According to an article from the Arabic newspaper Al-Thawri in مهجر // Mahjar, a representative of NASA had axed Ismail, Khalil, and al-Umari’s claim by citing the 1967 Outer Space Treaty, which states that “the moon and other celestial bodies [are] not subject to national appropriation by claim of sovereignty.” The Treaty also bans the placement into Earth’s orbit any “kinds of weapons of mass destruction.” That the Treaty’s decolonial ethos was a failure to launch is apparent in aspirations like Trump’s Space Force and in the committed relationships between the military and space industry. Indeed, the same companies profiting off the carnage in Yemen, “such as Boeing, BAE Systems, and Lockheed Martin,” writes Ann Deslandes, “make and sell satellites and spaceships as well as missiles and bombers.” By challenging major American news outlets that derided them, Ali reframes the three Yemenis’ contention with NASA as a legitimate injunction against US imperialism.

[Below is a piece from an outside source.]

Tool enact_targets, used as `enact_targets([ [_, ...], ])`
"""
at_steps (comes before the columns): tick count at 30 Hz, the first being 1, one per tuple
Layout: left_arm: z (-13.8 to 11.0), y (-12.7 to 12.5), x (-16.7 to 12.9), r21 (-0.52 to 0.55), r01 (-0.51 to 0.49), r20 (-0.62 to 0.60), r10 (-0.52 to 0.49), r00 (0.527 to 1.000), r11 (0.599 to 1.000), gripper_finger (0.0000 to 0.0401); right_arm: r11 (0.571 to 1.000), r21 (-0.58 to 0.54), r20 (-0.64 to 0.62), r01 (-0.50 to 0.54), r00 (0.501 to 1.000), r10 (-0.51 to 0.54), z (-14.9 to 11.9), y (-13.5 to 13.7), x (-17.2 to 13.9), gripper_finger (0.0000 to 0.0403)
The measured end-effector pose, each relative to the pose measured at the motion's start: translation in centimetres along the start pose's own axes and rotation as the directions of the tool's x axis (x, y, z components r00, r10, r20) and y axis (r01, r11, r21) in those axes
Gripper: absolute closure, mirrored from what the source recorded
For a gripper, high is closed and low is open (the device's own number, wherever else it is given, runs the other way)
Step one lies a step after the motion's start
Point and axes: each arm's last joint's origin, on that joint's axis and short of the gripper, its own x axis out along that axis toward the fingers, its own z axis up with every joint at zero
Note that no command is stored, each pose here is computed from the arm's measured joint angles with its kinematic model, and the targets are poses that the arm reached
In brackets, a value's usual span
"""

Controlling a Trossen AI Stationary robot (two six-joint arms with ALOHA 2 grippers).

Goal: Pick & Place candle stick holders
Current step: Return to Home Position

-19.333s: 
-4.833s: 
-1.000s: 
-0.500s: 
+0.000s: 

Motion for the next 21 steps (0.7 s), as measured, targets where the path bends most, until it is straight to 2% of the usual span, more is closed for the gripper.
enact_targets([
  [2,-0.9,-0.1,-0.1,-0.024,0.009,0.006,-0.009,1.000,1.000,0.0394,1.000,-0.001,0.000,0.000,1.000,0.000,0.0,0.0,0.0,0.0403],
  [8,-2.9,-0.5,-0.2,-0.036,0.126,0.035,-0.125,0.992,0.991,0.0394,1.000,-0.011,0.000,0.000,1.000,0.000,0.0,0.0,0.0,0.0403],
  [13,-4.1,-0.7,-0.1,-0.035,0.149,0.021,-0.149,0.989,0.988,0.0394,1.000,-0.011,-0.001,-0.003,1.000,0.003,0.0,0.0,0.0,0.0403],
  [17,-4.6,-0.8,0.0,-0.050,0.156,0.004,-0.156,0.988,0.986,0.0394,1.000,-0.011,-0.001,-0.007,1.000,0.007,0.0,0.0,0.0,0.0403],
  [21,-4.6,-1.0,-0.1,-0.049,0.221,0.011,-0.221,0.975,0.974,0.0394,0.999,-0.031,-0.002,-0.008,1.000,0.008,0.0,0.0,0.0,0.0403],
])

Afrofuturism considerably influenced Ali’s thinking behind مهجر // Mahjar. Her turn to space echoes landmark works like legendary Afrofuturist jazz musician Sun Ra’s film Space Is the Place (1974). Detailing Ra’s plan to musically teleport Black Americans to a peaceful space colony, the experimental flick is rife with ancient Egyptian iconography, an aesthetic decision driven by his belief that myth’s “potentials are unlimited.” By retelling the tale of Queen Belquis, Ali similarly harnesses the utopian potential of myth and the extraterritorial. In the fluid blackness of space, the lines between reality and mythology dissolve, creating alternate possibilities. Ali’s suggestion, following Sun Ra, of the extraterrestrial as a space of freedom from the colonial systems entrenched on Earth implies the radical possibility of abolishing those very systems in our world, too.
In her essay “Toward a Planetary History of Afrofuturism,” author Sofia Samatar reads Afrofuturism “as a philosophy of the remix” whereby music functions as “a technology of time travel.” Throughout مهجر // Mahjar, the oud’s cyclical strums, Ofra Haza’s sonorous singing, and the Yemeni national anthem are sampled along with the haunting hum of Martian winds collected by NASA, electronic beeps suggesting a spaceship, the US national anthem, and more. This multilayered remix takes viewers between distant pasts and futures.

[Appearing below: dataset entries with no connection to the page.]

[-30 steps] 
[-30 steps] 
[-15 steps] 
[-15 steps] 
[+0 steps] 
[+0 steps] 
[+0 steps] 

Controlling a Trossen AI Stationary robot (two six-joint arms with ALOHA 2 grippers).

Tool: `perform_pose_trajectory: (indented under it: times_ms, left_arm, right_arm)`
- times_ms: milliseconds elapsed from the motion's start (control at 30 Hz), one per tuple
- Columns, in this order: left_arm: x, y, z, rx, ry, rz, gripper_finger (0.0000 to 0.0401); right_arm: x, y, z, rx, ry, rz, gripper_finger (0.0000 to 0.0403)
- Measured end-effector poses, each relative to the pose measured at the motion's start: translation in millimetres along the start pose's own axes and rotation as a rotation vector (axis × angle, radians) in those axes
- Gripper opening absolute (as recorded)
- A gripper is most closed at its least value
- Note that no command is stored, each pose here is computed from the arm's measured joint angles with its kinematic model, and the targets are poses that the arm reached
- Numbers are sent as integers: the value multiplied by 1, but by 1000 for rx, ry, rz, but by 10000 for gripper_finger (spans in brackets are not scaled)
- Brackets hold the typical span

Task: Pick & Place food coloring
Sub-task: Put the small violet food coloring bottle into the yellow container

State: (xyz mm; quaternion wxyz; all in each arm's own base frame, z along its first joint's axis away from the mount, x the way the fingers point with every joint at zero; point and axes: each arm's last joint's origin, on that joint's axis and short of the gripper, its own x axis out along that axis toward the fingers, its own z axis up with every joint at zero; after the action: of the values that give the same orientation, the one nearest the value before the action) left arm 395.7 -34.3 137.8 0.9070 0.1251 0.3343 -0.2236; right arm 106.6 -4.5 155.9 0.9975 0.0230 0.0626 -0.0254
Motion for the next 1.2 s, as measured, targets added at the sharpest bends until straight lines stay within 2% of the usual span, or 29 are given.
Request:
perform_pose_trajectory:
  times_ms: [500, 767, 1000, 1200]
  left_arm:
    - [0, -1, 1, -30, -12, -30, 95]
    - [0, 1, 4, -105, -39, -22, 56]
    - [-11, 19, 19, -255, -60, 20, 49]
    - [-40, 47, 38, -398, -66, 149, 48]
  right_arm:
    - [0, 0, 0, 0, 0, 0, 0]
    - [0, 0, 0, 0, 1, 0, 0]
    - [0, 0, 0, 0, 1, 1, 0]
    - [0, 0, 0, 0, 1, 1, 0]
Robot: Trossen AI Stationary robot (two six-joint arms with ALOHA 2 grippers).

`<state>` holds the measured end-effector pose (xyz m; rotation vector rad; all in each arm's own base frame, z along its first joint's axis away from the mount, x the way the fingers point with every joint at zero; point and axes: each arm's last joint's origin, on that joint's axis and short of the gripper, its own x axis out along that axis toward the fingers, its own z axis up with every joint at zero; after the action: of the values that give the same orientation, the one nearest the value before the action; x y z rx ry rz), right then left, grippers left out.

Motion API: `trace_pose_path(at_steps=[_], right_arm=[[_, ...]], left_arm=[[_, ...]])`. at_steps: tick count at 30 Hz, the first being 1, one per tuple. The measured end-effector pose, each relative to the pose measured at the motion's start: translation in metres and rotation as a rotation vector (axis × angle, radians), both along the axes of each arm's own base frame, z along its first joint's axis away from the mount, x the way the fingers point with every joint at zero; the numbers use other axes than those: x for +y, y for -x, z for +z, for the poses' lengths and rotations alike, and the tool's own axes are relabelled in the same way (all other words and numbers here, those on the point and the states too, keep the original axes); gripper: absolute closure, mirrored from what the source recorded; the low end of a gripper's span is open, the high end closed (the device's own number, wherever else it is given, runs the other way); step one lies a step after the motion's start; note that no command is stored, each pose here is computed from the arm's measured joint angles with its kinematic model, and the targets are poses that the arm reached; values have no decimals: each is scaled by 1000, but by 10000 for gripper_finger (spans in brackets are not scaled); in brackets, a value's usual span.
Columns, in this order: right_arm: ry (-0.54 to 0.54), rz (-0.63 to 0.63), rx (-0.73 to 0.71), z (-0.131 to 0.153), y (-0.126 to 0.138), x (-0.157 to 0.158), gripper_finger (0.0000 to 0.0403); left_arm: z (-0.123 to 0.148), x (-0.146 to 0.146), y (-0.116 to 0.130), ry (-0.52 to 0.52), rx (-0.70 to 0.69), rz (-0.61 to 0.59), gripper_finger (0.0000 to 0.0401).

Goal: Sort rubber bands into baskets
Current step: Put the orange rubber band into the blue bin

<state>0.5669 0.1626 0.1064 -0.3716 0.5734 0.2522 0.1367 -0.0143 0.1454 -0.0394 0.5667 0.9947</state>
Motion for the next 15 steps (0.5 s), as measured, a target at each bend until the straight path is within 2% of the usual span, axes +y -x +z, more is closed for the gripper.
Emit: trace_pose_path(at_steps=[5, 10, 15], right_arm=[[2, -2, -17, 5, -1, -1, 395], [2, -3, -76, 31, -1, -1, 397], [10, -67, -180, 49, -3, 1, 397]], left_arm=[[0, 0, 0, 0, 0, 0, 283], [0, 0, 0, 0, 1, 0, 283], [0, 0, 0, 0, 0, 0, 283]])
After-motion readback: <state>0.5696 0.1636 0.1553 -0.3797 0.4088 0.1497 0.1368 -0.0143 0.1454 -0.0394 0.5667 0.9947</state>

In addition to music, Ali uses language as a time-traveling technology. By marrying Arabic, Hebrew, and ancient Sabean, a language that stretches back 3,000 years, she hopes to project 3,000 years into the future. The letters of this new language, which flash across the screen in the exhibition’s two videos, adorn the exhibition catalogue and the dim walls of the The Red Star installation. They are also printed on some thermal blankets in the space, similar to those used by refugees. Ali’s nascent language is a new semiotic system that subverts capitalistic metrics of usefulness and overturns the colonial violence affiliated with languages like English. Its radical illegibility spells out the opaque terms of a decolonized future.
That the arachnid protagonist is a time-traveler is highly significant. By traveling multi-directionally through time, she breaks away from the future prescribed by imperialism. In this sense, the fracturing of linear time carries a world-building function similar to the bricolage of visual and textual fragments in the video — that is, the way it stitches together languages, looted artifacts at the British Museum, news articles, footage of Yemen, testimony, and more. As “the sign of becoming rather than dissolution,” Samatar writes, the fragment bears enormous world-building potential — something Ali taps into to imagine مهجر // Mahjar‘s revolutionary future.
Alia Ali: Project Series 53 continues at the Benton Museum of Art at Pomona College (120 West Bonita Avenue, Claremont, California) through May 29.